Provide the number of lines of the records that include "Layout", with no other content.

• Data in this exercise:
* * * * * * * * *

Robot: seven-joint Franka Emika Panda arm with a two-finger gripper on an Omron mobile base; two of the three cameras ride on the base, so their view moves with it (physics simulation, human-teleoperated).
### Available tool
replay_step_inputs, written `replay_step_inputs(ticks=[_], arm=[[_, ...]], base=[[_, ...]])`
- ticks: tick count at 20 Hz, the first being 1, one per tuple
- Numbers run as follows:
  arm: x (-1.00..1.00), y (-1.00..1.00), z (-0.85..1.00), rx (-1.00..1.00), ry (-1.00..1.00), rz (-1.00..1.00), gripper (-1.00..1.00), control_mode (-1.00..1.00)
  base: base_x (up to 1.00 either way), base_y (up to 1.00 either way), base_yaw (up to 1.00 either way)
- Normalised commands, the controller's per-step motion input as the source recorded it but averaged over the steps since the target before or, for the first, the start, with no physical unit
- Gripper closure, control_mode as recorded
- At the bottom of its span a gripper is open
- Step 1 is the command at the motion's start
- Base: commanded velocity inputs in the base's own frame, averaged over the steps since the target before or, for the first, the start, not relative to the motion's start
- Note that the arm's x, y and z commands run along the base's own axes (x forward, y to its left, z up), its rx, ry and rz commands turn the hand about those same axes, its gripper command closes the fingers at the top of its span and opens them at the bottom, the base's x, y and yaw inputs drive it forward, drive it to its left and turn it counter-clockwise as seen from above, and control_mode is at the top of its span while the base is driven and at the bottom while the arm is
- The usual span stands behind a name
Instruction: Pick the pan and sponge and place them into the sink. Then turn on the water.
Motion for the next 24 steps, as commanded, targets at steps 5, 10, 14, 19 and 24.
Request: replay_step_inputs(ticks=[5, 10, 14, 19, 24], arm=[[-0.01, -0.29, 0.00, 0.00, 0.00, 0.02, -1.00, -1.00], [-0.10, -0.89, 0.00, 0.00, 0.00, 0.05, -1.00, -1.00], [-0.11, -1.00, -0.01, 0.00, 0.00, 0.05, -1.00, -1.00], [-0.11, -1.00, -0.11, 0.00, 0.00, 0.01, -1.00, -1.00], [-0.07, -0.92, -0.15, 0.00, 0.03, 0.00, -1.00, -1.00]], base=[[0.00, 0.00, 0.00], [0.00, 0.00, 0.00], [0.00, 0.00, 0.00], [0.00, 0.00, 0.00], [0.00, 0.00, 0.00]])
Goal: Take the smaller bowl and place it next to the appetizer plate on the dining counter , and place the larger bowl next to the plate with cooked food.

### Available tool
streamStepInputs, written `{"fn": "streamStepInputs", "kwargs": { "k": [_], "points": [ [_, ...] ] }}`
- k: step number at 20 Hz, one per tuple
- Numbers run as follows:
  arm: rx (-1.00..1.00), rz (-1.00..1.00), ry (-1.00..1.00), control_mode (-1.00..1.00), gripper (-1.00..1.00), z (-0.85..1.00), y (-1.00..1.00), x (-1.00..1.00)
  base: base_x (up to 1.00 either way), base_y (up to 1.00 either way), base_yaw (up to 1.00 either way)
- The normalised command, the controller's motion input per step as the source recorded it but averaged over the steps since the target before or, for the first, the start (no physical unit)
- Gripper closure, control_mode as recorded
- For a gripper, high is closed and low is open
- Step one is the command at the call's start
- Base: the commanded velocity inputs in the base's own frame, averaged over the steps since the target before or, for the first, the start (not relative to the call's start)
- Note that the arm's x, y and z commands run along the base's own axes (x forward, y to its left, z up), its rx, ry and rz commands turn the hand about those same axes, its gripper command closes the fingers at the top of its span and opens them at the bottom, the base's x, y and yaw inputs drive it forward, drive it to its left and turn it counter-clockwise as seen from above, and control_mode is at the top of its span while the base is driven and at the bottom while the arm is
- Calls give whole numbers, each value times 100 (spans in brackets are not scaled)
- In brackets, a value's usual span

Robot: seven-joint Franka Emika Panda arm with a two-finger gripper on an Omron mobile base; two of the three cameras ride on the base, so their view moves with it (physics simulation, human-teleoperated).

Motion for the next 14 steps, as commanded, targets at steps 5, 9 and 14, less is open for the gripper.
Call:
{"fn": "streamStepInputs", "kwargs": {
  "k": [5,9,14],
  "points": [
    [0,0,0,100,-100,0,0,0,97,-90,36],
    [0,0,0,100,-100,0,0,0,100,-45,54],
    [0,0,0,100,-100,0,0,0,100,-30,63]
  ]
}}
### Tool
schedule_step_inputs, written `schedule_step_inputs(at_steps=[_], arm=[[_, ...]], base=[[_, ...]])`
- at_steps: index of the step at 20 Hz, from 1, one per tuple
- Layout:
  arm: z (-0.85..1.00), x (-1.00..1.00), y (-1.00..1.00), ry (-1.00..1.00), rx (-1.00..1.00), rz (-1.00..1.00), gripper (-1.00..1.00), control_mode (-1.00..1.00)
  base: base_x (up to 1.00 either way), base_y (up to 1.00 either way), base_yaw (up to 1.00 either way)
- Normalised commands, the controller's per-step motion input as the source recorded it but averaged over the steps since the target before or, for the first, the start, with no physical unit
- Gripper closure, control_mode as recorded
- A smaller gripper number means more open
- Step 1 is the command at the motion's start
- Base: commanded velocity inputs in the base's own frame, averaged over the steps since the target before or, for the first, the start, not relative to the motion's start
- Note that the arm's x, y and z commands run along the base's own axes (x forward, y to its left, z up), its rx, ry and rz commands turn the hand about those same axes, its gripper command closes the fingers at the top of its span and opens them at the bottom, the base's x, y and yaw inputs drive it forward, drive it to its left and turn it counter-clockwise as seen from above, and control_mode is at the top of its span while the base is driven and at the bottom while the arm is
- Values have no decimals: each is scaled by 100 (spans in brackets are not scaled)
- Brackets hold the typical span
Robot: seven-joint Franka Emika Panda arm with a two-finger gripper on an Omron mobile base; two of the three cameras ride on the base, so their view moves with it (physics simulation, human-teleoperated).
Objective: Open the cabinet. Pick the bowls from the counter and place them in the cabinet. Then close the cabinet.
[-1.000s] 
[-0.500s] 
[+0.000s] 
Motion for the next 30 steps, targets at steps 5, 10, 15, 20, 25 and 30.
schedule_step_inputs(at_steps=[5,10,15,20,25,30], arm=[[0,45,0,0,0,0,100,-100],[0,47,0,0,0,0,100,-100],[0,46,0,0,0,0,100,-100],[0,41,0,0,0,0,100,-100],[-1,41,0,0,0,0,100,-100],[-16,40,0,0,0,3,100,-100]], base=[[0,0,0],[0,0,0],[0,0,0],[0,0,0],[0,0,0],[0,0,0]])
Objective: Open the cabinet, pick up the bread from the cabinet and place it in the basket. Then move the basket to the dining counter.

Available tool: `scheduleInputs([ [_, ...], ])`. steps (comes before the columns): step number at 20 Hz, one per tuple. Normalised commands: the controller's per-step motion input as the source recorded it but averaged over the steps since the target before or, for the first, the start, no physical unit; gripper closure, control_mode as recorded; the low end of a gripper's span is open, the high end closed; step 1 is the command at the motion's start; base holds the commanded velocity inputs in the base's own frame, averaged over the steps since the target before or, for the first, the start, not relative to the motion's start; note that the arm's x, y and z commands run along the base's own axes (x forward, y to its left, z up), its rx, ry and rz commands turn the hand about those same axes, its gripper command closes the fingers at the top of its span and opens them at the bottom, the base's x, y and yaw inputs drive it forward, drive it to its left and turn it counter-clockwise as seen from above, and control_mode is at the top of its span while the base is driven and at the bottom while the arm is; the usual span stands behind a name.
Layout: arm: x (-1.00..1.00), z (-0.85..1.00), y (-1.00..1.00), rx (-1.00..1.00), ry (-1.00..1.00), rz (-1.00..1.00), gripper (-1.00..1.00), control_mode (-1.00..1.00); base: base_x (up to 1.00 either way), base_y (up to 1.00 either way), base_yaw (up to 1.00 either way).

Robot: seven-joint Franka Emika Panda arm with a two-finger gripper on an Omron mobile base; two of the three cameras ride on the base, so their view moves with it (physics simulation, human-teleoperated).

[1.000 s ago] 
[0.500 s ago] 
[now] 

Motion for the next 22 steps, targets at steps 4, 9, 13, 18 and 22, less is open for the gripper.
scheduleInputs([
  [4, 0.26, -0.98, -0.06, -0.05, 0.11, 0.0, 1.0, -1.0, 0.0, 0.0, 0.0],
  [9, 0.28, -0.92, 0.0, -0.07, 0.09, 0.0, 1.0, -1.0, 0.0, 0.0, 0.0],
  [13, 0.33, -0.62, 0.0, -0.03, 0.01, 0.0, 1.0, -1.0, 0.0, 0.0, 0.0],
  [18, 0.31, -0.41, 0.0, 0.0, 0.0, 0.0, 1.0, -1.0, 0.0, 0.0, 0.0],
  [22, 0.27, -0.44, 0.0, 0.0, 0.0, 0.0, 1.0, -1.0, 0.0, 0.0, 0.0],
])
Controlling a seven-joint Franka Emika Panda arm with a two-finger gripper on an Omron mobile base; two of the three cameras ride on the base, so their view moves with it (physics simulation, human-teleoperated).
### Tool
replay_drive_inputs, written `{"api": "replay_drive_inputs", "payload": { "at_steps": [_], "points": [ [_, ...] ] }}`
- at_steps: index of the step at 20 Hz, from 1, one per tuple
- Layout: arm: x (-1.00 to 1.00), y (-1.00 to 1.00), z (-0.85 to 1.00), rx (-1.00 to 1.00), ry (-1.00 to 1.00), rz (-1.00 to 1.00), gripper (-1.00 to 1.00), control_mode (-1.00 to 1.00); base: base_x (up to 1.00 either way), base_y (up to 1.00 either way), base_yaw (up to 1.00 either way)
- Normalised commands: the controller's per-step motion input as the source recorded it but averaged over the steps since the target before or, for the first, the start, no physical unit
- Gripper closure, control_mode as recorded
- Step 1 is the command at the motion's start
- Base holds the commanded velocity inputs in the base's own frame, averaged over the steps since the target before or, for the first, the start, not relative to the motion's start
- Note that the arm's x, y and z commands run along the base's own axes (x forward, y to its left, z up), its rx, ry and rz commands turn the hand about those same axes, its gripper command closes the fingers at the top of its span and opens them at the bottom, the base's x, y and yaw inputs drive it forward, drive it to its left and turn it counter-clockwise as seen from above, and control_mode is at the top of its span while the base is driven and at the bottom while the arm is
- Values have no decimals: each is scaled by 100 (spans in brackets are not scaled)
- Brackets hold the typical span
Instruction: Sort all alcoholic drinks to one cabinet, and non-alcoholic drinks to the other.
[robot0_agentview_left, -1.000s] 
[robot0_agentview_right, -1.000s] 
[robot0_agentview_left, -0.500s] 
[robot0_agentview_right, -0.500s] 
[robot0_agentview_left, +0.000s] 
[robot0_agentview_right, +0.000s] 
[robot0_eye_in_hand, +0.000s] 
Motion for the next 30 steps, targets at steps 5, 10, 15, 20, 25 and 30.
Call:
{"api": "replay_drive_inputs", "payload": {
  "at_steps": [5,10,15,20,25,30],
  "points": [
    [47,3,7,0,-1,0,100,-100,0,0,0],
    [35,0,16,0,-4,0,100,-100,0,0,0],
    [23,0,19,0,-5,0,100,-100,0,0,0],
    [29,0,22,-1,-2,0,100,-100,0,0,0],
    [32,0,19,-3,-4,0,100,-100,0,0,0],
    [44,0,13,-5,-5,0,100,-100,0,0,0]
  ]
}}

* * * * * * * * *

• Expected output:
3